Exercise directions => Restate word for word the lines of the material below, from the line with "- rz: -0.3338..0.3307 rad" to the line with "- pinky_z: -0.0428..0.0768", both lines included, and no others.

Data shown =>
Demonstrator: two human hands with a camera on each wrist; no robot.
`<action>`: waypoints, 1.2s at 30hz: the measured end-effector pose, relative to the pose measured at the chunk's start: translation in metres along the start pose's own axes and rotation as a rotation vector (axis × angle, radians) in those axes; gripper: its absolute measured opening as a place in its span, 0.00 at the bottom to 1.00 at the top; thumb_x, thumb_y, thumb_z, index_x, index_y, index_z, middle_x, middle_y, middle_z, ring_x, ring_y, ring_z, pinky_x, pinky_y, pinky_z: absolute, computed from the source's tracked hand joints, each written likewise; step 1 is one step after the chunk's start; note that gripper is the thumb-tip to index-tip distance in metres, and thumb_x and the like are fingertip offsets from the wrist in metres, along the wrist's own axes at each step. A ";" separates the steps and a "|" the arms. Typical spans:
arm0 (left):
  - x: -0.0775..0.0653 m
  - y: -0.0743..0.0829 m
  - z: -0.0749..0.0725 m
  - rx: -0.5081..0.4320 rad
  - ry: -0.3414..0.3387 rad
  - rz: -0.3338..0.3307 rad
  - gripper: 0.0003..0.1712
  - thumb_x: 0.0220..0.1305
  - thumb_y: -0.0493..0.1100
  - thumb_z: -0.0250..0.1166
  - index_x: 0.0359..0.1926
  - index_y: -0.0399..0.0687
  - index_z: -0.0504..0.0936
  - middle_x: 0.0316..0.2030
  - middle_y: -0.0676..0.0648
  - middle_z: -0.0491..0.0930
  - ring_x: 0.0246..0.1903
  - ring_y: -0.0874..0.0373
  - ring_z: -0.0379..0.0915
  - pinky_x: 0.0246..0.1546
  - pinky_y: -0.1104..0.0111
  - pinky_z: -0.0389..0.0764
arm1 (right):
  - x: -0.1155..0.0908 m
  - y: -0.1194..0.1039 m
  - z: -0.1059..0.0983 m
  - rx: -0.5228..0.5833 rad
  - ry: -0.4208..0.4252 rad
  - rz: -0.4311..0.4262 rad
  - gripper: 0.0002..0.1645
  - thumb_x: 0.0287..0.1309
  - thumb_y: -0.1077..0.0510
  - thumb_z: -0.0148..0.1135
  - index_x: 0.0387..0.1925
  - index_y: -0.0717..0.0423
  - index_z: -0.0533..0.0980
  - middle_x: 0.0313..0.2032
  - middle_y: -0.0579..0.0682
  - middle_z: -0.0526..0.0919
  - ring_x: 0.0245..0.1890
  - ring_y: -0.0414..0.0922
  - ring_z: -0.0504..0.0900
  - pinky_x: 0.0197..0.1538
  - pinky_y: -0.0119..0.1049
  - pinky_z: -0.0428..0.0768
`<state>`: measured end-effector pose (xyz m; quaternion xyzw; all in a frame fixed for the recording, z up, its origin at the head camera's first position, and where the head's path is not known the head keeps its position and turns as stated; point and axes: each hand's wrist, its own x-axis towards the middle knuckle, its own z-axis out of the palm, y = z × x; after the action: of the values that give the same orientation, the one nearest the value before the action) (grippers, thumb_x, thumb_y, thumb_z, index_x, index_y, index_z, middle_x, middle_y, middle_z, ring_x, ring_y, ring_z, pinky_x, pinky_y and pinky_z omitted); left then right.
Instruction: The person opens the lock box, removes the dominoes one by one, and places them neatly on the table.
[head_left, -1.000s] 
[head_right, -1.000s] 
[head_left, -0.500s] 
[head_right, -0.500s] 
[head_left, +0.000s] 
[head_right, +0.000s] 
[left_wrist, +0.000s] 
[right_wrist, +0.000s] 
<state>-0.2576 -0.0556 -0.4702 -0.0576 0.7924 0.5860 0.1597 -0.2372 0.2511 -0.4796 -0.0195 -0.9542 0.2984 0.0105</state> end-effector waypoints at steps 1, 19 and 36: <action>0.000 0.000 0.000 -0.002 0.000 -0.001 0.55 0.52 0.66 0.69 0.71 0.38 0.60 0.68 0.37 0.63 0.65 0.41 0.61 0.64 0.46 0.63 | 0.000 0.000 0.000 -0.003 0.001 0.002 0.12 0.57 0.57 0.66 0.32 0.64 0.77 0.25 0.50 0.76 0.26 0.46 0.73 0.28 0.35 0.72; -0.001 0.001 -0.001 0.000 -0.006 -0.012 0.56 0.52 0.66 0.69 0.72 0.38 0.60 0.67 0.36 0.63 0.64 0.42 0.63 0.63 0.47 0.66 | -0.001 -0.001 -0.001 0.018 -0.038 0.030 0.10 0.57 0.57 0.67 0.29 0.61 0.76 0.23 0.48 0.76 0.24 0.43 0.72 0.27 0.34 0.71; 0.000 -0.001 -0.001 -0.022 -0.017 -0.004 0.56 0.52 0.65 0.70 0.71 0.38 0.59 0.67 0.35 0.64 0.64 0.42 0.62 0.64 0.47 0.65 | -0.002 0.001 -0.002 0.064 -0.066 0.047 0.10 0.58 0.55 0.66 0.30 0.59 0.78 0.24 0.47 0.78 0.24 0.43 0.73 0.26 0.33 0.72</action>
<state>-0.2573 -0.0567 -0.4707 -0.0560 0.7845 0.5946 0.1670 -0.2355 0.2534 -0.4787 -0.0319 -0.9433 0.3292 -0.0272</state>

Output of the exercise =>
  - rz: -0.3338..0.3307 rad
  - gripper: 0.0003..0.1712
  - thumb_x: 0.0220..0.1305
  - thumb_y: -0.0493..0.1100
  - thumb_z: -0.0250..0.1166
  - index_x: 0.0359..0.1926
  - index_y: -0.0399..0.0687
  - index_z: -0.0504..0.0936
  - middle_x: 0.0316..0.2030
  - middle_y: -0.0676..0.0648
  - middle_z: -0.0491..0.0930
  - ring_x: 0.0246..0.1903
  - ring_y: -0.0874..0.0373
  - ring_z: -0.0379..0.0915
  - pinky_x: 0.0246..0.1546
  - pinky_y: -0.1104..0.0111
  - pinky_z: -0.0389..0.0764
arm1 (right):
  - x: -0.1155..0.0908 m
  - y: -0.1194..0.1039 m
  - z: -0.1059..0.0983 m
  - rx: -0.5228..0.5833 rad
  - ry: -0.4208..0.4252 rad
  - rz: -0.4311..0.4262 rad
  - gripper: 0.0002..0.1645
  - thumb_x: 0.0287..0.1309
  - thumb_y: -0.1077..0.0510
  - thumb_z: -0.0148..0.1135
  - index_x: 0.0387..0.1925
  - index_y: -0.0717..0.0423
  - index_z: -0.0533..0.0980
  - middle_x: 0.0313..0.2032
  - middle_y: -0.0579..0.0682
  - middle_z: -0.0526..0.0919
  - ring_x: 0.0245..0.1890
  - ring_y: -0.0414..0.0922
  - ring_z: -0.0504..0.0900
  - pinky_x: 0.0197..0.1538
  - pinky_y: -0.0119..0.1049
  - pinky_z: -0.0428..0.0768

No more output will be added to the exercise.